伊藤東涯の『制度通』以来、内藤湖南も含めて日本の唐の官制理解は、
「これとこれの官司の職掌が重複している」
「三師三公は実権を伴わない名誉のみの官で無意味だ」
といった冗官の批判論が主流であり、単純明快に整理された日本の太政官制の構想はすばらしいという日本自賛論と結び付けられている。しかし秘書省なども文人の人的貯蔵庫としての機能を果たしているし、中国独自の監督官司と実務官司の分離で説明の付くものが多い。周代にはひとつで済んでいた官司がいくつかに分化しているのは、社会・行政が複雑になったことの反映であって、それなりの意味はあるものとして評価されるべきである。すべての官司・官職には当時の社会の多様な要請に応じて存在していたものであり、冗官だとして切り捨てるべきではない。

近年は行政改革論ばかりが世間で正義のように思われているので、古代史論としても私の研究の視角には心強い応援となる内容である。
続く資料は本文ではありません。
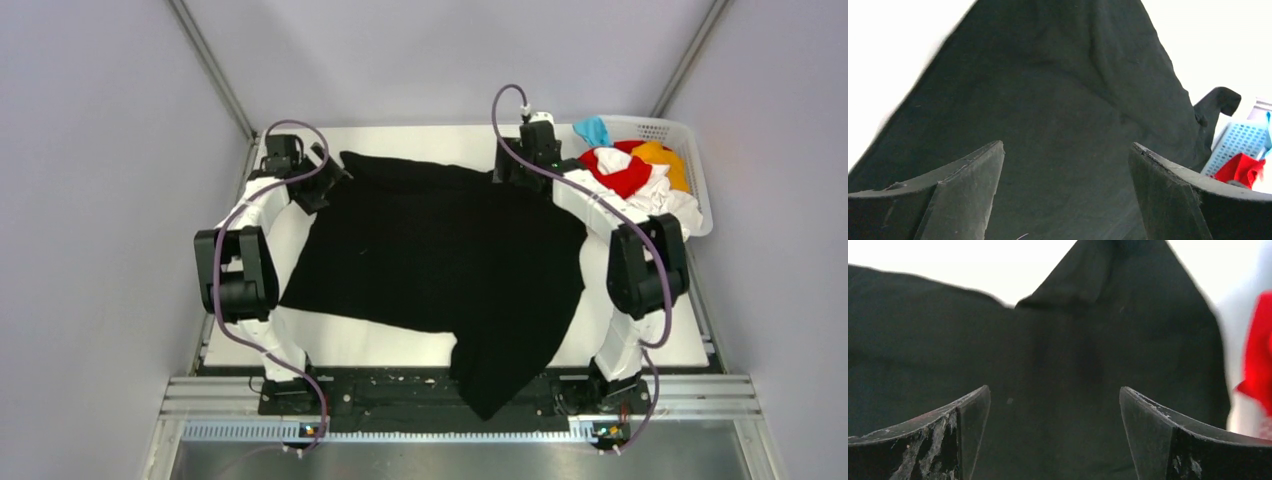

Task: Fold and stack the t-shirts
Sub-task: Flatten out the tshirt

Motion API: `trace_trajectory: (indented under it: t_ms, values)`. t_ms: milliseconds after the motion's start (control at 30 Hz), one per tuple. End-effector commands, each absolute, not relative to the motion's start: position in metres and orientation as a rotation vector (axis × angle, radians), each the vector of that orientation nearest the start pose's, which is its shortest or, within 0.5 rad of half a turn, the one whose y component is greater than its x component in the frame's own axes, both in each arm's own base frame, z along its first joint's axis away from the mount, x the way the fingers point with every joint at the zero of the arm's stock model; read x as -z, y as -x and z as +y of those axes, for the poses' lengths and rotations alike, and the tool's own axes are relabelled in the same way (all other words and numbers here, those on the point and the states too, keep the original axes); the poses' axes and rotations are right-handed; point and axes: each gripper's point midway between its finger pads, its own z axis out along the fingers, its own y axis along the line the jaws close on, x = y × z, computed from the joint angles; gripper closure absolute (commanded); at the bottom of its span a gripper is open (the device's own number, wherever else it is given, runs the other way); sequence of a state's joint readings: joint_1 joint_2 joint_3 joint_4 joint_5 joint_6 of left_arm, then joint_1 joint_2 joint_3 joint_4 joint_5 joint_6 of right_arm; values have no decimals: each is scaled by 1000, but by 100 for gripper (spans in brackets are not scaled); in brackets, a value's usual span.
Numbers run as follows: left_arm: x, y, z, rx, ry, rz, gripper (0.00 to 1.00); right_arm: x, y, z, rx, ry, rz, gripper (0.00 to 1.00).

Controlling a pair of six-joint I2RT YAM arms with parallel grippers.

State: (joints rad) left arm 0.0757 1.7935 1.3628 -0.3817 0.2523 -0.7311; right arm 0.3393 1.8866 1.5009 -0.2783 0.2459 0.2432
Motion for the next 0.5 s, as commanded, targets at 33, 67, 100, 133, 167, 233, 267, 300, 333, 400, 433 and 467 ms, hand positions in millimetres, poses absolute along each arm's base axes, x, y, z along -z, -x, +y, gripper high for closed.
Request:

これに類似したものとしてNHK交響楽団に代表されるような、オーケストラの指揮者のインフレ化、複雑化した称号がある。
終身正指揮者 桂冠指揮者 終身名誉指揮者などなど
(海外のオーケストラでも同様で、それぞれに英訳があるよう)
実はただの音楽監督とか正指揮者が一番、実権があって、オーケストラの運営にも関わっていることが多い。そうのだが、偉い客演指揮者の引きとめなどのためには、偉そうな肩書きをたくさん用意しておく必要があるのである。NHK交響楽団だと、ある時期以降の岩城弘之なども定期公演などからは完全に干されていたけど、正指揮者を40年以上続けていることを誇りにしていたよう。
これも無駄なようだが、オーケストラの運営には必要不可欠な官制(www)として捉えることができよう。